ビョールは岩の床に敷いた布団の上に寝ていました。久しぶりに懐かしい夢を見たのです。名残を惜しむように暗い天井を見つめてしまいます。
やがて、ビョールは自分の隣に目を移しました。並んで敷かれた布団の上にはゼンが眠っています。毛布をほとんど跳ね飛ばしているのを見て、ビョールは起き上がりました。大の字になって眠る息子に毛布をかけ直してやります。

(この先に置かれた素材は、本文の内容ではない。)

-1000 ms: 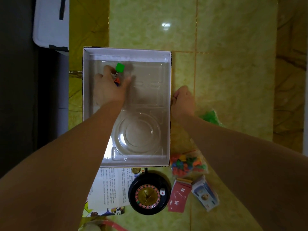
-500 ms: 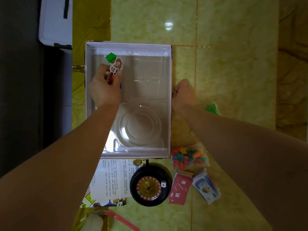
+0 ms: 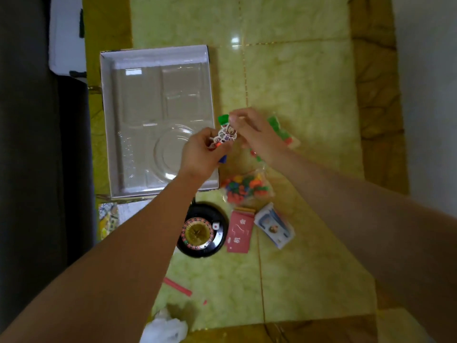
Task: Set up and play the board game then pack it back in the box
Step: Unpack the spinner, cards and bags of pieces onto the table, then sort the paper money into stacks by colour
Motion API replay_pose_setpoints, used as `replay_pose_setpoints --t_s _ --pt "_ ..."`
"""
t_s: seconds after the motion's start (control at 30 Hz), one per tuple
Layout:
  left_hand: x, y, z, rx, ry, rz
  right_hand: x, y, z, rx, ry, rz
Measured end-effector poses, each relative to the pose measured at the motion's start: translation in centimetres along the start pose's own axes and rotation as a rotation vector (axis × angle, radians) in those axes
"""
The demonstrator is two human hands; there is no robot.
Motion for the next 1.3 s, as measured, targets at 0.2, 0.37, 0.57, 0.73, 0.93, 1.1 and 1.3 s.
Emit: replay_pose_setpoints --t_s 0.2,0.37,0.57,0.73,0.93,1.1,1.3 --pt "-2.0 -8.5 -5.6 0.254 0.104 0.003 -5.3 6.2 -7.6 0.041 -0.098 -0.027" --pt "-1.9 -14.8 -10.1 0.376 0.148 -0.075 -9.8 11.0 -12.5 0.006 -0.175 0.057" --pt "0.0 -22.5 -14.0 0.353 0.298 -0.186 -14.4 15.7 -17.6 -0.048 -0.264 -0.004" --pt "1.1 -24.6 -14.4 0.229 0.270 -0.077 -16.0 16.7 -17.7 -0.103 -0.332 -0.135" --pt "1.2 -23.3 -14.6 0.001 0.104 0.241 -15.4 17.2 -16.4 -0.176 -0.174 -0.786" --pt "0.5 -21.9 -16.0 -0.087 -0.009 0.470 -15.7 17.6 -18.9 -0.330 -0.129 -0.436" --pt "1.9 -21.8 -16.5 -0.067 -0.114 1.051 -16.9 16.9 -21.2 -0.044 -0.302 -0.629"
Point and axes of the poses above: each hand's wrist, its own z-axis towards the middle knuckle, its own y-axis out of the back of the hand, x = y × z, the point moved 2 cm from there along z, towards the middle knuckle, and after that the axes turned 12 degrees about z, right-handed, at the moved point
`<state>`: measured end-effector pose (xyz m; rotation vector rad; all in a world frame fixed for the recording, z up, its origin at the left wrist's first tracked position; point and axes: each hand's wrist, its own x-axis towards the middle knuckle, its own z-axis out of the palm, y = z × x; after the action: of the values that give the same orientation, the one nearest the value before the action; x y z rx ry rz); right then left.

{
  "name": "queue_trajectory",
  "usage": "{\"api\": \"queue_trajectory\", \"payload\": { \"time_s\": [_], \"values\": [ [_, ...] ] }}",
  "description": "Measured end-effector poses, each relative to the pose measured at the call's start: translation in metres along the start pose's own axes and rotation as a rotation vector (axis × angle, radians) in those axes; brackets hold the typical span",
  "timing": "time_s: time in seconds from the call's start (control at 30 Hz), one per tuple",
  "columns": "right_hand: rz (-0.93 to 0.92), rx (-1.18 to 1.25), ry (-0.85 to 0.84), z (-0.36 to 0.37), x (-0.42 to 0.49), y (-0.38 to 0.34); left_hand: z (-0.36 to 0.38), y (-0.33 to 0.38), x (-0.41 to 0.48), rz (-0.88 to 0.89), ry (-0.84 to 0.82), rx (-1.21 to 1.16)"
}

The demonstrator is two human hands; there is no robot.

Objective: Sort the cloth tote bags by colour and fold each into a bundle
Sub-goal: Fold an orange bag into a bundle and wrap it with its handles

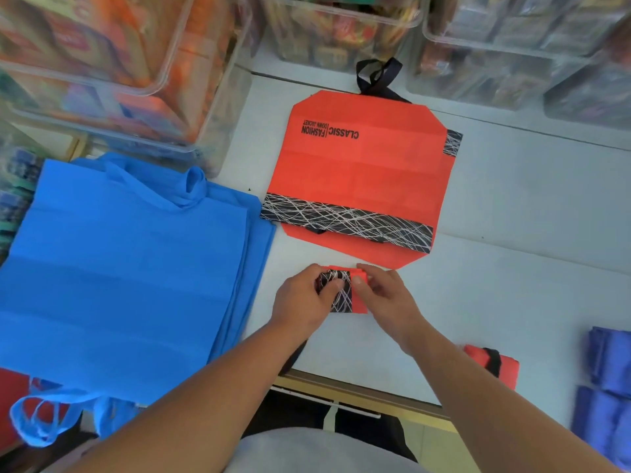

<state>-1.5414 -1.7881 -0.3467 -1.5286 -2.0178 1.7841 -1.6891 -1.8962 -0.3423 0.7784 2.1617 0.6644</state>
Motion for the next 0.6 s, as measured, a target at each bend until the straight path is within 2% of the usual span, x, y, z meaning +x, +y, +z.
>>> {"api": "queue_trajectory", "payload": {
  "time_s": [0.1, 0.17, 0.23, 0.33, 0.47, 0.6],
  "values": [
    [-0.029, -0.092, 0.122, 0.007, 0.006, 0.006, -0.004, 0.000, 0.007, -0.033, 0.082, 0.085],
    [-0.034, -0.122, 0.141, 0.010, 0.011, 0.006, -0.011, -0.004, 0.007, 0.055, 0.081, 0.223],
    [-0.059, -0.188, 0.116, 0.012, 0.016, 0.005, -0.017, -0.011, 0.000, 0.197, 0.006, 0.295],
    [-0.089, -0.297, 0.095, 0.013, 0.014, 0.001, -0.017, -0.024, -0.013, 0.306, -0.087, 0.334],
    [-0.161, -0.372, 0.083, 0.011, -0.001, 0.005, -0.005, -0.033, -0.027, 0.310, -0.051, 0.303],
    [-0.143, -0.372, 0.229, 0.008, -0.028, 0.016, 0.018, -0.033, -0.035, 0.328, 0.003, 0.325]
  ]
}}
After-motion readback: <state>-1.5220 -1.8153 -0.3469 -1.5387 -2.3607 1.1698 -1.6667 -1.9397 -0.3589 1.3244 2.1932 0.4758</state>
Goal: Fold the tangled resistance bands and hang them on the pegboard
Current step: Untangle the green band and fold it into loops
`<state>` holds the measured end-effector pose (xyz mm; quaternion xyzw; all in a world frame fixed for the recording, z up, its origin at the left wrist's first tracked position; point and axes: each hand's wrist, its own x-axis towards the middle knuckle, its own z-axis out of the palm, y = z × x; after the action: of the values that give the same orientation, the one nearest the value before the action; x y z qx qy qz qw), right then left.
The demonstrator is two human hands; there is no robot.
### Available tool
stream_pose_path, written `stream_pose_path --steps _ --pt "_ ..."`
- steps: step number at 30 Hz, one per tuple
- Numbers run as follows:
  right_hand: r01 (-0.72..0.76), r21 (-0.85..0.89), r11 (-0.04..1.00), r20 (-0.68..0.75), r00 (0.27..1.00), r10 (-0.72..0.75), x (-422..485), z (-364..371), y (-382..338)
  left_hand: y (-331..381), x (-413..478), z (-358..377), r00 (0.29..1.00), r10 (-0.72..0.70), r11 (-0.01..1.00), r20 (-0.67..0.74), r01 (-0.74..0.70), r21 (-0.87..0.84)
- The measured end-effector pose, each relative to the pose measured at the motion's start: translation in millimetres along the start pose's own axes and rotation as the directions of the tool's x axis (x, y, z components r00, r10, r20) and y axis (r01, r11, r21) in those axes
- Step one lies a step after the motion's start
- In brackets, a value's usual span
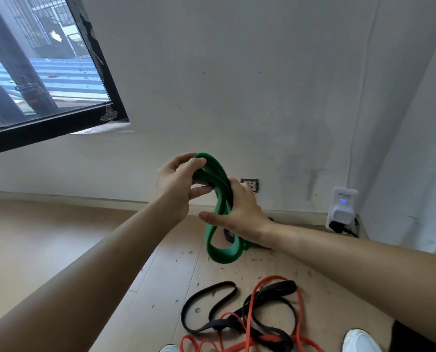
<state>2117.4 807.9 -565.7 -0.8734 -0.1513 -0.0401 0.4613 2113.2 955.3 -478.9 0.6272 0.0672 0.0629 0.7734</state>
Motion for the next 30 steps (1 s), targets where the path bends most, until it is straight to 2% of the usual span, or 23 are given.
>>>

もうとおに父親の身長を越えて大きくなってしまったゼンですが、寝顔にはまだあどけなさが漂っています。そして、まぶたを閉じた目元や笑うような口元に、サラの面影がありました。黒に近い髪の色も母親から受け継いできたものです。ビョールは、そっとほほえみました。
洞窟のドワーフたちにビョールとサラとの結婚を認めてもらうまでに半年かかりました。それからさらに一年後に、ゼンが生まれたのです。
ゼンがまだほんの赤ん坊だった頃に、サラは病でこの世を去っていきました。決して長い結婚生活ではありませんでしたが、ビョールはそれを不幸だとは思っていませんでした。
サラならば、きっとこう言ったのです。
「あたしはあんたと結婚できたし、こうしてかわいい息子も授かったんだもの。あたしは世界一幸せな女なんだよ。大事なのは人生の長さじゃないのさ。どのくらい幸せを感じながら生きられるか――そのことの方がずっと大事なんだよ。そう思わないかい、ビョール?」
妻の屈託のない笑顔が思い浮かびます。
同じ笑顔は息子のゼンに受け継がれました。いつの間にか、母と同じ前向きな考え方をするようになったゼンです。確かにサラは幸せだったんだろうな、とビョールは考えます。
ゼンはぐっすりと眠っています。けれども、こんな寝顔を見られるのもあとわずかなのだとビョールにはわかっていました。年明けと共にゼンは旅立っていくのです。
行き先なんかわかんねえ、とゼンはあっけらかんと言いました。とにかくフルートたちと一緒に行くんだ。デビルドラゴンをぶっ倒す方法が見つかるまで帰ってこねえけど、心配すんなよ、親父――。
ビョールは今度はちょっと苦笑しました。寝顔を見つめ続けながら、心の中で妻に話しかけます。
「ゼンが世界に出て行くぞ、サラ。相変わらず無鉄砲で危なっかしい奴だがな、それでも、なんとか頑張っていくだろうよ。困難に出会ったって、きっと切り抜けていくだろう。なにしろ、おまえと俺の息子だからな――」
そうそう、あたしたちの息子だもの。
どこかでサラが答えたような気がしました。明るい笑い声はずっと耳の底で聞こえ続けています。あたしたちはとても幸せだよね、といつもビョールに語りかけているのです。
未明の静けさの中、新しい年はもうすぐそこまで近づいていました。